BEGIN Records to use
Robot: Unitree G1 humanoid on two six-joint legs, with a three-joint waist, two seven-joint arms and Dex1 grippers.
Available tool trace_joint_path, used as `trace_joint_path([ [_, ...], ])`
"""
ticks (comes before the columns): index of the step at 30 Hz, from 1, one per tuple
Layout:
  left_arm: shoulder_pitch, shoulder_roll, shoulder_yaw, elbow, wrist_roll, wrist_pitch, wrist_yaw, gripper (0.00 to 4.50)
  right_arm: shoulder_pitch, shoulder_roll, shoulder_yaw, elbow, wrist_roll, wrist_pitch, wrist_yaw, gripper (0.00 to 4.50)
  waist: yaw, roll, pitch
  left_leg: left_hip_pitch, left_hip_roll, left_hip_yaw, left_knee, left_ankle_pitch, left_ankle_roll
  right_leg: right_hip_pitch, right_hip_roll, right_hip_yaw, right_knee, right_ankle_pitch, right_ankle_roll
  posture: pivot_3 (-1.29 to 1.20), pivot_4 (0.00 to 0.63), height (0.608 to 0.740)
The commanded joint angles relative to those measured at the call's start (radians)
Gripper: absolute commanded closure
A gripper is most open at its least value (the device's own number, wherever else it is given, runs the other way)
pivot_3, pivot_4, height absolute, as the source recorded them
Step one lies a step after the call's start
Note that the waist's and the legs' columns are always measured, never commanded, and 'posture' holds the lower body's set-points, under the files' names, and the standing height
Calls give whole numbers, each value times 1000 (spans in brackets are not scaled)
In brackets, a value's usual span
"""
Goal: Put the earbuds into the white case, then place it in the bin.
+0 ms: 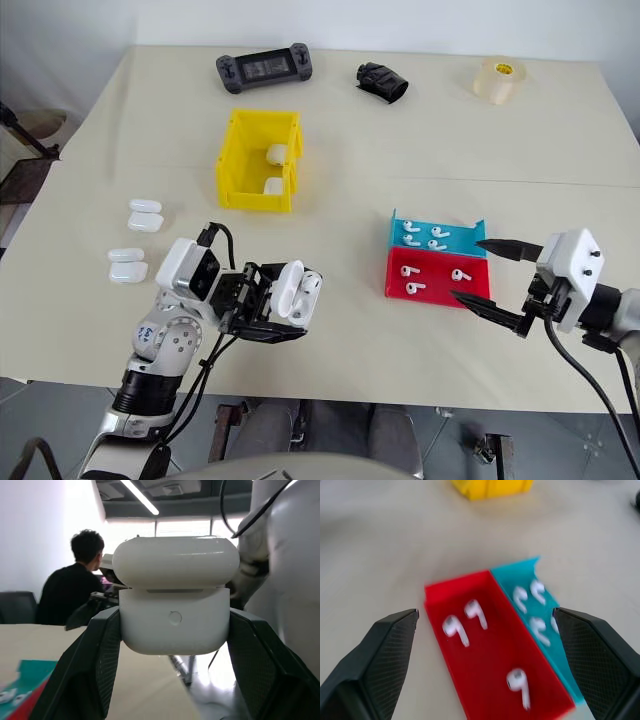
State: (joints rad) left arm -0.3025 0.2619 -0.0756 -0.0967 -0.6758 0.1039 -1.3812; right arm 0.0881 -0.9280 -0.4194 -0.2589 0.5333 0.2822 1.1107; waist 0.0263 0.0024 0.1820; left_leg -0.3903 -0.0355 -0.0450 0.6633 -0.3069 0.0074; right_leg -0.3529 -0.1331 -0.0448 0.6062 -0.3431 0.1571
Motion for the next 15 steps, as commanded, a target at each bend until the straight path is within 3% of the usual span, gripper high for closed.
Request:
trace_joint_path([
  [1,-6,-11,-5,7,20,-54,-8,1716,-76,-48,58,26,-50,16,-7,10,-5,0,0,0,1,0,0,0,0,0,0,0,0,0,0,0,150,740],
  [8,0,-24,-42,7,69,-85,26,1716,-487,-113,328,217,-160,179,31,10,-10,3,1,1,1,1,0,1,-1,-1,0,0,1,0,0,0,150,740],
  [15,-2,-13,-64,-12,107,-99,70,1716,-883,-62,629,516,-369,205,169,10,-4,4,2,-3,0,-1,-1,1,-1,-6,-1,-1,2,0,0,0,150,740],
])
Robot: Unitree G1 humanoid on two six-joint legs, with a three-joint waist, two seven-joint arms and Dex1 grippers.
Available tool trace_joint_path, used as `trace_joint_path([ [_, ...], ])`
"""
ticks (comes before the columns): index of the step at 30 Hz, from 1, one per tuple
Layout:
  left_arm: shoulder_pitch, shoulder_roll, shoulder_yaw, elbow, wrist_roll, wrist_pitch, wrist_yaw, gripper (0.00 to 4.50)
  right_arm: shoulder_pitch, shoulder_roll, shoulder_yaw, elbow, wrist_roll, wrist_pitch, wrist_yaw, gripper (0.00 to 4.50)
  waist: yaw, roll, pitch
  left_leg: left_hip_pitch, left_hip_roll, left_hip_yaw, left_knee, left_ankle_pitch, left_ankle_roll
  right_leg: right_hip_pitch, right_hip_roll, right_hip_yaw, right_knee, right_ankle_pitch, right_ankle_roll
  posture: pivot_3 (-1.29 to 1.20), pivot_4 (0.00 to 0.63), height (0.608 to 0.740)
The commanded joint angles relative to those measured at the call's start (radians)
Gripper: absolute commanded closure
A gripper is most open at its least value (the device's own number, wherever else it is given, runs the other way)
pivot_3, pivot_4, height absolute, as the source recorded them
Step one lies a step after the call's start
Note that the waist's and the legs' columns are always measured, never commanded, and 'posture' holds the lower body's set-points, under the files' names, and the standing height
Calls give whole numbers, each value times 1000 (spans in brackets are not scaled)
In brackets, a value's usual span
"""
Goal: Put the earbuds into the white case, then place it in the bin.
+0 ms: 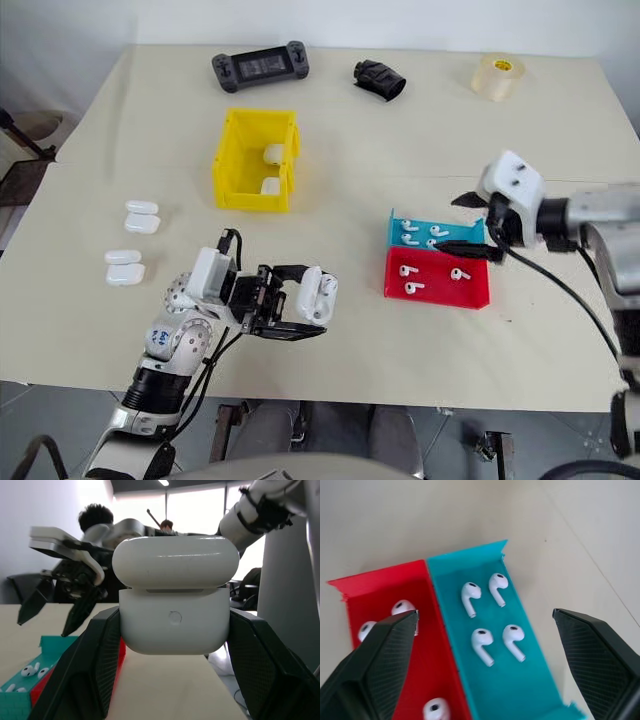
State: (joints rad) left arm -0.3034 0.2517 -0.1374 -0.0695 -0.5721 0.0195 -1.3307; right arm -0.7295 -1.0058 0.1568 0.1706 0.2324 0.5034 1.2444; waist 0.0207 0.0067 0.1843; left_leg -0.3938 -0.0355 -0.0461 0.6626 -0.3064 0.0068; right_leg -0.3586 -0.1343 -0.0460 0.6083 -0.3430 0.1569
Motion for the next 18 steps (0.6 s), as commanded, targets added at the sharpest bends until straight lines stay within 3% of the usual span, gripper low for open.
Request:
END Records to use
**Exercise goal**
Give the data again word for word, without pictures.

**Task solution**
Robot: Unitree G1 humanoid on two six-joint legs, with a three-joint waist, two seven-joint arms and Dex1 grippers.
Available tool trace_joint_path, used as `trace_joint_path([ [_, ...], ])`
"""
ticks (comes before the columns): index of the step at 30 Hz, from 1, one per tuple
Layout:
  left_arm: shoulder_pitch, shoulder_roll, shoulder_yaw, elbow, wrist_roll, wrist_pitch, wrist_yaw, gripper (0.00 to 4.50)
  right_arm: shoulder_pitch, shoulder_roll, shoulder_yaw, elbow, wrist_roll, wrist_pitch, wrist_yaw, gripper (0.00 to 4.50)
  waist: yaw, roll, pitch
  left_leg: left_hip_pitch, left_hip_roll, left_hip_yaw, left_knee, left_ankle_pitch, left_ankle_roll
  right_leg: right_hip_pitch, right_hip_roll, right_hip_yaw, right_knee, right_ankle_pitch, right_ankle_roll
  posture: pivot_3 (-1.29 to 1.20), pivot_4 (0.00 to 0.63), height (0.608 to 0.740)
The commanded joint angles relative to those measured at the call's start (radians)
Gripper: absolute commanded closure
A gripper is most open at its least value (the device's own number, wherever else it is given, runs the other way)
pivot_3, pivot_4, height absolute, as the source recorded them
Step one lies a step after the call's start
Note that the waist's and the legs' columns are always measured, never commanded, and 'posture' holds the lower body's set-points, under the files' names, and the standing height
Calls give whole numbers, each value times 1000 (spans in brackets are not scaled)
In brackets, a value's usual span
"""
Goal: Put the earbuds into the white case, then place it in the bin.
+0 ms: 
State: (joints rad) left arm -0.3025 0.2619 -0.0756 -0.0967 -0.6758 0.1039 -1.3812; right arm 0.0881 -0.9280 -0.4194 -0.2589 0.5333 0.2822 1.1107; waist 0.0263 0.0024 0.1820; left_leg -0.3903 -0.0355 -0.0450 0.6633 -0.3069 0.0074; right_leg -0.3529 -0.1331 -0.0448 0.6062 -0.3431 0.1571
Motion for the next 15 steps, as commanded, a target at each bend until the straight path is within 3% of the usual span, gripper high for closed.
Request:
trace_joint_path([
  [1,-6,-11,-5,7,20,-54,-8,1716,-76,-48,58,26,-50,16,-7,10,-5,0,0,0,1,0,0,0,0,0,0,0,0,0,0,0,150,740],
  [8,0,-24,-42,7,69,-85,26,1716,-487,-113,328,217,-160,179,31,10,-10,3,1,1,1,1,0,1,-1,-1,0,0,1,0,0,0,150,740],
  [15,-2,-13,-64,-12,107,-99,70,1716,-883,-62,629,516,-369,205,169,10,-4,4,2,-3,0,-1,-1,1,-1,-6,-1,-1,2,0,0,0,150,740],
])
Robot: Unitree G1 humanoid on two six-joint legs, with a three-joint waist, two seven-joint arms and Dex1 grippers.
Available tool trace_joint_path, used as `trace_joint_path([ [_, ...], ])`
"""
ticks (comes before the columns): index of the step at 30 Hz, from 1, one per tuple
Layout:
  left_arm: shoulder_pitch, shoulder_roll, shoulder_yaw, elbow, wrist_roll, wrist_pitch, wrist_yaw, gripper (0.00 to 4.50)
  right_arm: shoulder_pitch, shoulder_roll, shoulder_yaw, elbow, wrist_roll, wrist_pitch, wrist_yaw, gripper (0.00 to 4.50)
  waist: yaw, roll, pitch
  left_leg: left_hip_pitch, left_hip_roll, left_hip_yaw, left_knee, left_ankle_pitch, left_ankle_roll
  right_leg: right_hip_pitch, right_hip_roll, right_hip_yaw, right_knee, right_ankle_pitch, right_ankle_roll
  posture: pivot_3 (-1.29 to 1.20), pivot_4 (0.00 to 0.63), height (0.608 to 0.740)
The commanded joint angles relative to those measured at the call's start (radians)
Gripper: absolute commanded closure
A gripper is most open at its least value (the device's own number, wherever else it is given, runs the other way)
pivot_3, pivot_4, height absolute, as the source recorded them
Step one lies a step after the call's start
Note that the waist's and the legs' columns are always measured, never commanded, and 'posture' holds the lower body's set-points, under the files' names, and the standing height
Calls give whole numbers, each value times 1000 (spans in brackets are not scaled)
In brackets, a value's usual span
"""
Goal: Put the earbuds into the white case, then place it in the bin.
+0 ms: 
State: (joints rad) left arm -0.3034 0.2517 -0.1374 -0.0695 -0.5721 0.0195 -1.3307; right arm -0.7295 -1.0058 0.1568 0.1706 0.2324 0.5034 1.2444; waist 0.0207 0.0067 0.1843; left_leg -0.3938 -0.0355 -0.0461 0.6626 -0.3064 0.0068; right_leg -0.3586 -0.1343 -0.0460 0.6083 -0.3430 0.1569
Motion for the next 18 steps (0.6 s), as commanded, targets added at the sharpest bends until straight lines stay within 3% of the usual span, gripper low for open.
Request:

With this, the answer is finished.